On Sun, 28 Sep 2014, Jorge Llambías wrote:
The camxes morphology is not official (yet) and there is no official rule
for syllabation. English tends to prefer closed syllables, so it may well
be that English speakers will tend to say al,eks,and,r instead of
a,lek,san,dr but it doesn't really matter much, since the difference (which
I can hardly hear anyway) doesn't affect the meaning in Lojban.  

I see. ki'e that clears things up.

On Sun, 28 Sep 2014, Jorge Llambías wrote:
I've been asked this before. You can't really take the word "mu'o" as the
end of the message because "mu'o" is in selma'o COI, which means it's the
head of a clause like "mu'o [name] [do'u]". If you start talking before the
other speaker ends the clause you would be interrupting anyway. A string of
COIs can also head a vocative clause. It's the whole clause "mu'o mi'e
xorxes [do'u]" that indicates, among other things, that the message is
over. Those who think that "mu'o" by itself indicates the end of a message
are thinking of it as if it was in selma'o UI, but it's actually in selma'o
COI, so you have to wait for the end of the clause for the message to be
completed. (And the end-of-clause word, "do'u", is almost always elided, so
you shouldn't be waiting too long before assuming it won't come either.)

Interesting. Not sure if I like that as much when used without "do'u" as I did when I thought it worked by itself, since when used without "do'u" it relies on a time out rather than an explicit end (.uinairu'e), but that's still no worse than typical communication, and from a design perspective I like the 'optional' nature of being able to explicitly follow the statement up with a "do'u" when I want the efficiency of not forcing the other end to time out, or elide it when it's no big deal to do so (.uisai).

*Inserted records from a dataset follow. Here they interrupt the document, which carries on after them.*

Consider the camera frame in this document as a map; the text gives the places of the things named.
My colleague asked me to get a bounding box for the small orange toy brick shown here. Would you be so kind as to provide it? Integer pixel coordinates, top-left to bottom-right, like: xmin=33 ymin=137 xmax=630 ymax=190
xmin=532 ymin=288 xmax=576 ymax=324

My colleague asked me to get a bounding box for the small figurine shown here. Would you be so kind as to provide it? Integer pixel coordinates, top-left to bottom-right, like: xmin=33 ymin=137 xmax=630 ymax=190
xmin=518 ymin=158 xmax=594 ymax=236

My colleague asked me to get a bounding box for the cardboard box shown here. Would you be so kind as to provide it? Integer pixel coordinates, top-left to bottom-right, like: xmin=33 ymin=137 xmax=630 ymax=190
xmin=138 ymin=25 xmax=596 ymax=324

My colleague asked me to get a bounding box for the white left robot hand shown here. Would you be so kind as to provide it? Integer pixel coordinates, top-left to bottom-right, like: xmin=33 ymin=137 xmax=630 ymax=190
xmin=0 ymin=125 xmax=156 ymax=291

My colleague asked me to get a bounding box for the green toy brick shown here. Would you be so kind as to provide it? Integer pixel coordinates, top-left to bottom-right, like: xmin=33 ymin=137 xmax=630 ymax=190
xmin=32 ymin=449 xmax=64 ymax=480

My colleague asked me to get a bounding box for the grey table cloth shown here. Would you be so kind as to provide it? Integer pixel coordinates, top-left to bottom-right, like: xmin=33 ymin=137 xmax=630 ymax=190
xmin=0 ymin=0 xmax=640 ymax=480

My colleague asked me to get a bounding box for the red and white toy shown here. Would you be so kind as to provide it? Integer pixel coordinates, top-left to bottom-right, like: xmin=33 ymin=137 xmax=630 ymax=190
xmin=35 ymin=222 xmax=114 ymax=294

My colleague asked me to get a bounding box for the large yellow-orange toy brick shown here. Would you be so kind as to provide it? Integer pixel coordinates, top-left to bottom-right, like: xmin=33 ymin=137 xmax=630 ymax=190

On Sun, 28 Sep 2014, Jorge Llambías wrote:
That's not exactly right though. Consonantal syllables like "dr" (and also
syllables with "y" as the nucleus) don't count for the penultimate stress
rule, so the default stress is unfortunately a,lék,san,dr. If you were to
change it to "aleksander" it would get the desired default stress. You
could use "aleksander kojevnkov" to get default stress for both cmevla. In
any case, stress is free in cmevla, so people could still place it in the
"wrong" place and be saying the same name.

.u'u ki'e I should've remembered that (I haven't reviewed these rules in a while). Maybe that's why I initially capitalized the "san" part, and I was just pulling a constructed memory out of my rectal regions when the real memory of the real reason(s) wasn't readily available. I think I'll stick with preserving the letters/phonemes of my name more at a higher priority than preserving the stress, at this point. You examples are illustrative and appreciated, but are less aesthetically pleasing to me as far as catching my name in lojban, especially since anyone can (un)stress and break syllables rather freely and it's still valid anyway.